Carrie Fisher tinha 19 anos quando interpretou a Princesa Leia pela primeira vez em 1977, em Star Wars Episódio IV: Uma Nova Esperança. 39 anos depois, em Rogue One: Uma História Star Wars, Leia volta com a mesma aparência de 1977. Detalhe: não é Carrie Fisher na cena, mas sim a atriz Indvild Deila, que recriou a Fisher de 19 anos com a técnica de ‘recriação humana digital’.

Essa é a nova tendência de Hollywood para preservar a aparência dos personagens, seja para que eles possam continuar com as suas carreiras, ou para proteger a história em caso de futuras sequências ou novos filmes.

 

 

Em busca da preservação digital

 

Amy Winehouse, cantora que faleceu em 2011, vai sair em turnê em 2019 para arrecadar fundos para a sua fundação. Isso vai acontecer com a ajuda de um holograma que vai recriar a cantora, com a tecnologia de escaneamento de réplicas digitais em 3D. Para essa recriação, foram utilizados todos os vídeos de concertos e fotografias, o que serve para dar vida a uma nova versão da cantora.

A Digital Domain é uma das empresas que trabalham nessa tecnologia, trabalhando com alguns estúdios de Hollywood que querem garantir sequências e novas histórias com aqueles atores, e evitando cenários como o da própria Carrie Fisher, que faleceu deixando material para o último filme da atual trilogia Star Wars.

A Disney começou em 2018 a escanear todos os atores principais da saga Star Wars, para conservá-los no formato digital em caso de necessidade. E só começou a fazer isso diante da inesperada morte de Fisher.

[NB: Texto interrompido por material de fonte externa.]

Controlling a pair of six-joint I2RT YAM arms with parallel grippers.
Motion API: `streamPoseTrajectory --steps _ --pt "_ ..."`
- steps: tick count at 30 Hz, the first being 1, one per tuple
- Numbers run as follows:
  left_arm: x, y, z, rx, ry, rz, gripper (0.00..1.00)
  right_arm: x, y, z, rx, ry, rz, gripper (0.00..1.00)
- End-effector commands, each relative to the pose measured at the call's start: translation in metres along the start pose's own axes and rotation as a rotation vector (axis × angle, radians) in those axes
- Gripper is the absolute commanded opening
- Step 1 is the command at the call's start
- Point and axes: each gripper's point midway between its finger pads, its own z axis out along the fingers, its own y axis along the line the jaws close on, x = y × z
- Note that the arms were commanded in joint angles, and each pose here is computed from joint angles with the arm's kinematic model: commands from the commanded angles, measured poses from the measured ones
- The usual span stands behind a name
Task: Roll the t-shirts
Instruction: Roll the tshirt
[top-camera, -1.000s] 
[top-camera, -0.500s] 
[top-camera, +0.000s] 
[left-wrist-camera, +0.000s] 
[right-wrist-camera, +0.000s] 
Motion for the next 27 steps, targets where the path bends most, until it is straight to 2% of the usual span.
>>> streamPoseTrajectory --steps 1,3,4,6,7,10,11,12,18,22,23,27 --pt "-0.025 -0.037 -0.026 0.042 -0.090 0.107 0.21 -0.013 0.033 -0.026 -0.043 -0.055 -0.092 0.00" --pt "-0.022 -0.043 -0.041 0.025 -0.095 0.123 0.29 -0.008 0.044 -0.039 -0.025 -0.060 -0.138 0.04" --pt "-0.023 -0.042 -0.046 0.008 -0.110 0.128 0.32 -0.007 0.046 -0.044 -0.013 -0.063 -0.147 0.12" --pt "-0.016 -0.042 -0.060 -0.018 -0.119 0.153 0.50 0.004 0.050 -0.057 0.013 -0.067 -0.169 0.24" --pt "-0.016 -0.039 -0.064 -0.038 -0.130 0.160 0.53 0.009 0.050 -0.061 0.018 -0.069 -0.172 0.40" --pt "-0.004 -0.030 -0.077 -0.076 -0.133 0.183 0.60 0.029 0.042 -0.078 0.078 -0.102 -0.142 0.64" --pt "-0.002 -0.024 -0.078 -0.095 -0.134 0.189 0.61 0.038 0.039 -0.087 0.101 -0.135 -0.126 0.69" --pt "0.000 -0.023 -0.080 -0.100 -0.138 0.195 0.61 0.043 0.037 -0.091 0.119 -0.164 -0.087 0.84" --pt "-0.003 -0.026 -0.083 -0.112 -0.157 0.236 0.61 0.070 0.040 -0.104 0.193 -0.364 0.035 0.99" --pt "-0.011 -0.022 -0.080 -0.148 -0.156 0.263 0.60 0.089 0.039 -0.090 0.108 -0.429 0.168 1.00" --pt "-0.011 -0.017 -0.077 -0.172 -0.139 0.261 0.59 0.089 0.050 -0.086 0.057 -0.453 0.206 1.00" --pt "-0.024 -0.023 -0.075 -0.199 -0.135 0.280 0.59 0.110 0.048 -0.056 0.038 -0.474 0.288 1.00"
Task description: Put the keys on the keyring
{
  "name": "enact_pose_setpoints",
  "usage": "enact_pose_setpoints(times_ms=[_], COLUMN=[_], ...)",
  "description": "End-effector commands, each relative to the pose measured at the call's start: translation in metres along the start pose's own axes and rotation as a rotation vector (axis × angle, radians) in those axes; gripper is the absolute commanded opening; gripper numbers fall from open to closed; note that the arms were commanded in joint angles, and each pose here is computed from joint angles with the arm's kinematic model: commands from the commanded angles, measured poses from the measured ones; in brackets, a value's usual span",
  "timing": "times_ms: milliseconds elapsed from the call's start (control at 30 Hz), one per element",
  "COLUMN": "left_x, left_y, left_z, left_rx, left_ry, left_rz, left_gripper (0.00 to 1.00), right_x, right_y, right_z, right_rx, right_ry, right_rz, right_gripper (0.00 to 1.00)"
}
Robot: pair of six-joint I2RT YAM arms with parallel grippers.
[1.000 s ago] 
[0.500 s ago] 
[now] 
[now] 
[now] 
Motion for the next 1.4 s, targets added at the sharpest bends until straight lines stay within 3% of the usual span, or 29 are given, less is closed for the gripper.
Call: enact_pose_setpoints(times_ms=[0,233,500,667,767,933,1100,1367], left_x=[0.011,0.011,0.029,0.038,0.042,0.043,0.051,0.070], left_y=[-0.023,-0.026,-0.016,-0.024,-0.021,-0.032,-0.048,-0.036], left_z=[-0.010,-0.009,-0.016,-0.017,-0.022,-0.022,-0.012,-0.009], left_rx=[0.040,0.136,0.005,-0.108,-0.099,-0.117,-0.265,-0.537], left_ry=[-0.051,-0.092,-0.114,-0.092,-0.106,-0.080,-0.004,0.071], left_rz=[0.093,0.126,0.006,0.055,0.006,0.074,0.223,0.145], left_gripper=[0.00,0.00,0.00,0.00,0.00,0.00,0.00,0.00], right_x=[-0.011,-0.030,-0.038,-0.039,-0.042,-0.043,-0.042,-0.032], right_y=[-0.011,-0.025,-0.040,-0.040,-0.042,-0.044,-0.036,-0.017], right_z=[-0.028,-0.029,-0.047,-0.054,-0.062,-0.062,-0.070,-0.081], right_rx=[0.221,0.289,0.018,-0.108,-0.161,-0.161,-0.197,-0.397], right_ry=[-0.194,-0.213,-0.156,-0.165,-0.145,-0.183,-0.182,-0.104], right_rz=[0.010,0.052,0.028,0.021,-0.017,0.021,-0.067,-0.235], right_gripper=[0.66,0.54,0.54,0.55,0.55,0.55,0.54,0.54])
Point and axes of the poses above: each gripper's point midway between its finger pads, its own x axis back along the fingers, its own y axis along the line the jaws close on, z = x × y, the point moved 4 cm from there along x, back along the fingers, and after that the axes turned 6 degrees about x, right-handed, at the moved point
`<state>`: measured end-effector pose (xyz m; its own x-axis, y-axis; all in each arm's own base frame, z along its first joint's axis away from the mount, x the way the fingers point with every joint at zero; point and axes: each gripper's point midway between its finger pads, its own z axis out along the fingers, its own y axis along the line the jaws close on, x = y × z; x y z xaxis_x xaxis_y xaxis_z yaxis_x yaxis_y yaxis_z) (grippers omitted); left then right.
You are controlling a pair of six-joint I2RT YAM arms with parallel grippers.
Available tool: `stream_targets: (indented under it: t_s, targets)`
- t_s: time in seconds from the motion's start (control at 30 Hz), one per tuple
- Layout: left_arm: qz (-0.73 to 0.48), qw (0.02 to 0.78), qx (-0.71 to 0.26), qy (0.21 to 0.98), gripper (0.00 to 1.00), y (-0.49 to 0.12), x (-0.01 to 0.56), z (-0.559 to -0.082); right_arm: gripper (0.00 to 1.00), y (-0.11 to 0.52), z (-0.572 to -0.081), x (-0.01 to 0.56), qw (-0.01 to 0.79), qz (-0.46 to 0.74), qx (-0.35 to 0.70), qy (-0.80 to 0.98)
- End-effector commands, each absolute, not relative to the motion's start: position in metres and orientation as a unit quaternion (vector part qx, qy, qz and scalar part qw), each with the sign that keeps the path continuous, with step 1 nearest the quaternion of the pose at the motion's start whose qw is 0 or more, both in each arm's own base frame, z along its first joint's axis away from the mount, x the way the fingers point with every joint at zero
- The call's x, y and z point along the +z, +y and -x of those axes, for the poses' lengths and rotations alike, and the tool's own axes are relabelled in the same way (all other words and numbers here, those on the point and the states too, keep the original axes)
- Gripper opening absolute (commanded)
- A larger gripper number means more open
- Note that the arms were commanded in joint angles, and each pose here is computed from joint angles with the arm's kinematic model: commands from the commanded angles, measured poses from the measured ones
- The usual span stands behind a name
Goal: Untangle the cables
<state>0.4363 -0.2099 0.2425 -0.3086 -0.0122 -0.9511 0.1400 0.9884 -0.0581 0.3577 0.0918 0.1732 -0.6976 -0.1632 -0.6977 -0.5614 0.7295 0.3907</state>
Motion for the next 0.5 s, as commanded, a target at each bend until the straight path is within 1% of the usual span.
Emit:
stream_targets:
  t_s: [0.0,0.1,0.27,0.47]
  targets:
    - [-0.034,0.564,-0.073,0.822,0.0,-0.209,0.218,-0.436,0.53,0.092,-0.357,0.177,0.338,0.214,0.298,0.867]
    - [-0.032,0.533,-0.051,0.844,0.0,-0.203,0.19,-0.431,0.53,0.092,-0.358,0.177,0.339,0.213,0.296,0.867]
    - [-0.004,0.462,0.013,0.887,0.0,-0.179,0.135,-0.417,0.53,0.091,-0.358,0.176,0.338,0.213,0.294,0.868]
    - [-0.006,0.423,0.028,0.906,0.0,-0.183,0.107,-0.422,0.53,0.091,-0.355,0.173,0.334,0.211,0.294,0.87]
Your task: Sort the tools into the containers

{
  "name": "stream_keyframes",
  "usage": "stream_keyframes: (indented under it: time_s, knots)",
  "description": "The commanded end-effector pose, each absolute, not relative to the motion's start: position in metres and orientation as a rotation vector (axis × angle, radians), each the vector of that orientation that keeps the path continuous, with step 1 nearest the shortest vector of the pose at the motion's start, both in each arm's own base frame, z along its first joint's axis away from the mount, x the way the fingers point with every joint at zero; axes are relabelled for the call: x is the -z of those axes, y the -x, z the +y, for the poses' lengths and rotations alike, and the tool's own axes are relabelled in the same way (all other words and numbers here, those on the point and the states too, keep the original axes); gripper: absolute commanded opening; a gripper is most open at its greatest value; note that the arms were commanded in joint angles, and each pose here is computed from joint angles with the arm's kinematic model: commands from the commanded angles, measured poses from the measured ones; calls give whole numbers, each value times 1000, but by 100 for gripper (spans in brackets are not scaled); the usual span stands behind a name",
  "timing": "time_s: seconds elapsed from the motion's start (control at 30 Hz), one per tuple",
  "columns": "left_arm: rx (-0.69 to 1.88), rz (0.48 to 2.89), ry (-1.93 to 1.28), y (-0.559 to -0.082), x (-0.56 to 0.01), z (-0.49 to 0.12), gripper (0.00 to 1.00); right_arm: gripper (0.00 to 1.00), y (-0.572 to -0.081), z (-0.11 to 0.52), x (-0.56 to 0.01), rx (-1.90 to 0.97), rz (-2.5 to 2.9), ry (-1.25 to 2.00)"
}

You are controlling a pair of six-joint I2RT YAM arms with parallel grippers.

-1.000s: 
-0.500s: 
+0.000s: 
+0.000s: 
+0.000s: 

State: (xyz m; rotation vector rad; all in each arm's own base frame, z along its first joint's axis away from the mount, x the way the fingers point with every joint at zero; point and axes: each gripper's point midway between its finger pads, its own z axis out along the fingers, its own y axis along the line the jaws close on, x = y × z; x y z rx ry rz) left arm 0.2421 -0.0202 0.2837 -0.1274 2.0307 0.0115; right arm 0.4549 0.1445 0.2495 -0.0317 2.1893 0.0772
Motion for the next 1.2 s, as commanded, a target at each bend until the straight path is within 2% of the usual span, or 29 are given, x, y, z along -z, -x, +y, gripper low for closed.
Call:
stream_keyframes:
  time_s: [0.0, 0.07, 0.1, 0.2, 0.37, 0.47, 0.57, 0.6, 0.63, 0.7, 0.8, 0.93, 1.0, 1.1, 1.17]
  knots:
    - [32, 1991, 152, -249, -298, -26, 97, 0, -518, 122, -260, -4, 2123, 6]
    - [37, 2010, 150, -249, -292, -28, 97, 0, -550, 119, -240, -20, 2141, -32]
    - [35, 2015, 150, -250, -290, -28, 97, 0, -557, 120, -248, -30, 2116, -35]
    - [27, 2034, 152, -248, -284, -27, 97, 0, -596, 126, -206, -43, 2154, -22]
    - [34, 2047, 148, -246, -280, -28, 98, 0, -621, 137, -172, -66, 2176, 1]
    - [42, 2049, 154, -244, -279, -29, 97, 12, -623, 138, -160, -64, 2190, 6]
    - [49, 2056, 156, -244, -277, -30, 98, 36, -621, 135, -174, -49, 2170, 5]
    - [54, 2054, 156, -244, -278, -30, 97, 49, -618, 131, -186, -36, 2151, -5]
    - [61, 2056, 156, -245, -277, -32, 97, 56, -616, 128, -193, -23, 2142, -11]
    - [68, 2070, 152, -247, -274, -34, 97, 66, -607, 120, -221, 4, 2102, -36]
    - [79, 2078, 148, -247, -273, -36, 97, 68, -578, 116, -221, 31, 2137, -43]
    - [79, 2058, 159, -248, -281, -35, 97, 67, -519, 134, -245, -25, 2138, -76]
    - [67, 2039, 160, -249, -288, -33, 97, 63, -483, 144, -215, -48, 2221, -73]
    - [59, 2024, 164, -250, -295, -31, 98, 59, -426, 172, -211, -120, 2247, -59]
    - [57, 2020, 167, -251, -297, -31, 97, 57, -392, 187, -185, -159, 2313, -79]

O escaneamento é feito com uma esfera com centenas de luzes LED personalizadas, que captura os rostos dos atores por diversos ângulos, gravando várias imagens em segundos, criando um arquivo completo do rosto da pessoa, com elevado nível de detalhes.

 

 

O sistema também emula uma grande quantidade de condições de luz, colocando o ator digital em todos os tipos de situações, trabalhando com sombras, iluminação, mudança de fluxo sanguíneo no rosto e até os processos de envelhecimento e rejuvenescimento.

É possível ajustar vários detalhes, abrindo um leque de possibilidades enorme, podendo assim substituir de vez os efeitos artesanais de máscaras ou maquiagens.

O escaneamento de um rosto leva pelo menos dois dias completos para captura de expressões e movimentos. Isso gera entre 5 TB e 10 TB de informações. E estou falando apenas do rosto.

Esta tecnologia está disponível por enquanto apenas para os estúdios de cinema e atores que podem investir muito dinheiro para preservar a sua imagem, que pode ser herdada por sua família para que sigam recebendo os louros do seu sucesso depois de sua morte.

O ideal é contratar o serviço enquanto o ator ainda é jovem, pois a margem de manobra é consideravelmente menor. Porém, em casos específicos, como foi o de Samuel L. Jackson, que foi rejuvenescido para Capitã Marvel, a técnica pode oferecer resultados muito interessantes.

 

 

Porém, nem tudo é perfeito. Capturar o movimento do corpo e da pele ainda é o grande desafio dos artistas visuais, por causa de sua complexidade. Algumas recriações digitais simplesmente não são perfeitas, como foi o caso de Wilhuff Tarkin no mesmo Rogue One.

Para resolver o problema, o trabalho é ainda mais minucioso e complexo, pois exige edição de cada fotograma, corrigindo os pequenos detalhes, como movimento dos lábios, a pele, rugas e expressões dos olhos, entre outros. E assim o trabalho volta ser basicamente artesanal.

Ainda é uma tecnologia que dá os seus primeiros passos, mesmo com altos custos. Mas no futuro será tão natural como qualquer outro efeito visual atual.